Motivarse en el trabajo volver

Implica sentir deseos, ganas e interés por participar en proyectos de acción relacionados con el desempeño de su trabajo y alineados con los fines de la institución. El profesor, ante una realidad que no siempre corresponde con sus expectativas y consciente de sus capacidades, identifica aspectos de su trabajo que le interesa desarrollar y oportunidades que se presentan en el centro o la institución, y establece objetivos alcanzables y consistentes y formas adecuadas de actuación. Sabe que la motivación puede ser cambiante y aprovecha esas posibilidades que se le presentan y la satisfacción experimentada en situaciones anteriores para emprender nuevos retos y seguir aprendiendo. Consciente de la importancia que tiene contribuir al rendimiento colectivo y sentirse miembro de un equipo, comparte con sus compañeros sus retos o proyectos y los anima a participar.

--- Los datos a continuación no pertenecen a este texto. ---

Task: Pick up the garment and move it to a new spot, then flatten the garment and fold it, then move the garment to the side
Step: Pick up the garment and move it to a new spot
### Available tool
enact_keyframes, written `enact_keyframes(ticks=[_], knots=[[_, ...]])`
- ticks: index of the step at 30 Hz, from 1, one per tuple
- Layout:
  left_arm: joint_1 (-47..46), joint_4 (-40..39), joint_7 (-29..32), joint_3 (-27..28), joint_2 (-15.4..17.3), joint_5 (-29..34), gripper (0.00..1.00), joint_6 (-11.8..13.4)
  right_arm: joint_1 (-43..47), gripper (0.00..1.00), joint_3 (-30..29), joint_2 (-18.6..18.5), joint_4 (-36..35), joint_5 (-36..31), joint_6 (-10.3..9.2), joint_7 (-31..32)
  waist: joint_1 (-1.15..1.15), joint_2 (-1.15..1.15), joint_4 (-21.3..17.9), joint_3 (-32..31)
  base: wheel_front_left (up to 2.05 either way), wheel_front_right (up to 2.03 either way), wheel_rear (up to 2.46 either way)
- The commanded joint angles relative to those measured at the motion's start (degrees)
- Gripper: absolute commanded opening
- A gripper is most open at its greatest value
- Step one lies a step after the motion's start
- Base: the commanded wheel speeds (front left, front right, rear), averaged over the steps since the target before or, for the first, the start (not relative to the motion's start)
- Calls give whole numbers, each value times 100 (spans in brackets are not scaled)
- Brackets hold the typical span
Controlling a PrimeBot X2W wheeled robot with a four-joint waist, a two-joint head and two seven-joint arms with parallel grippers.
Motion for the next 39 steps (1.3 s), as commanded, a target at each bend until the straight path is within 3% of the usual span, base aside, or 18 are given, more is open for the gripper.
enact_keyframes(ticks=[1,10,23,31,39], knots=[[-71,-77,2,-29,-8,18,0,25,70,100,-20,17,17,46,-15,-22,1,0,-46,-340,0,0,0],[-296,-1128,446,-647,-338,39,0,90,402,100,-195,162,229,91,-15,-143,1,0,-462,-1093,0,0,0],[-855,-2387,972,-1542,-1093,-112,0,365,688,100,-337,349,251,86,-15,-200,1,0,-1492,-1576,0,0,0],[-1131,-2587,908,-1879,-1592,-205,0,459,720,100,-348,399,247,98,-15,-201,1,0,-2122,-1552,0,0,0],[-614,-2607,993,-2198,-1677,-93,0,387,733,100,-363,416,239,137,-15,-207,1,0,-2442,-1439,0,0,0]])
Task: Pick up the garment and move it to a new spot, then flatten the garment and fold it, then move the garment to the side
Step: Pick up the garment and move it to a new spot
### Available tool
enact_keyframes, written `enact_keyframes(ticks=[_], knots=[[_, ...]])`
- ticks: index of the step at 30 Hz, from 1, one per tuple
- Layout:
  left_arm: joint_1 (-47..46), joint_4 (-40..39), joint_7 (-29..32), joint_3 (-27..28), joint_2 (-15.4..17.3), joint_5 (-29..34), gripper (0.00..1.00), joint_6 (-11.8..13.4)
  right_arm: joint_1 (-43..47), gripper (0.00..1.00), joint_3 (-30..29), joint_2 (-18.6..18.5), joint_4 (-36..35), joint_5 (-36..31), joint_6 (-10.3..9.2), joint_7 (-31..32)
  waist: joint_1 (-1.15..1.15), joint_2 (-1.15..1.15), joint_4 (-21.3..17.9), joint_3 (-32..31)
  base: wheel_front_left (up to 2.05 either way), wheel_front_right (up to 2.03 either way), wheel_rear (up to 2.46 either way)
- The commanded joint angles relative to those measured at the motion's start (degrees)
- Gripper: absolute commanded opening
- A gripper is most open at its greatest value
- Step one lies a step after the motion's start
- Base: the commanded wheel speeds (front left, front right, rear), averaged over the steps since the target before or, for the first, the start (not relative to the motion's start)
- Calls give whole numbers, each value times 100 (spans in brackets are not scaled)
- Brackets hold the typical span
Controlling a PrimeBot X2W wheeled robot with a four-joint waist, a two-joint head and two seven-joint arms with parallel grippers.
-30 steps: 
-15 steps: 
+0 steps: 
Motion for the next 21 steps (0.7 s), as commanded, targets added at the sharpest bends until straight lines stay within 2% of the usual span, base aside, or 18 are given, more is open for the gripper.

Desarrollar las relaciones interpersonales volver

Implica conocer y comprender las emociones y necesidades de las otras personas (p. ej.: compañeros o alumnado) y establecer y mantener relaciones interpersonales satisfactorias en el trabajo. El profesor trata de conocer a sus compañeros y al alumno, sus emociones, sus sentimientos, sus pensamientos y sus necesidades, que comprende aunque no siempre comparta, desarrollando interés por lo que cuentan o interpretando su lenguaje verbal y no verbal; establece y desarrolla relaciones de cooperación y colaboración en el trabajo y anima a los demás a hacerlo; se enfrenta de forma abierta y honesta a los conflictos interpersonales que surgen, recurriendo a las formas de comunicación más adecuadas para cada situación o persona, exponiendo su opinión con confianza y asertividad.

Implicarse en el desarrollo de la inteligencia emocional del alumno volver

Implica reconocer el papel fundamental que desempeñan las creencias, las emociones y las habilidades sociales en el aprendizaje, y promover que el alumno gestione su mundo emocional y social cuando aprende una lengua. El profesor anima a los alumnos a identificar sus creencias, emociones y sentimientos cuando aprenden una lengua, sus puntos fuertes y áreas de mejora (p. ej.: a través de diarios de aprendizaje o reflexionando tras realizar una tarea) para actuar sobre ellos; ayuda a los alumnos a tomar conciencia de las necesidades, emociones y sentimientos de sus compañeros, incorporando procedimientos para que desarrollen la empatía, la tolerancia y el respeto mutuo (p. ej.: utilizando técnicas de escucha activa o comunicando de forma asertiva, y animando a los alumnos a hacerlo) y se establezcan relaciones de colaboración y cooperación en el grupo; integra en la enseñanza procedimientos para autorregular emociones no saludables y creencias que difi cultan el aprendizaje (p. ej.: en caso de bloqueo, recordar experiencias positivas de aprendizaje).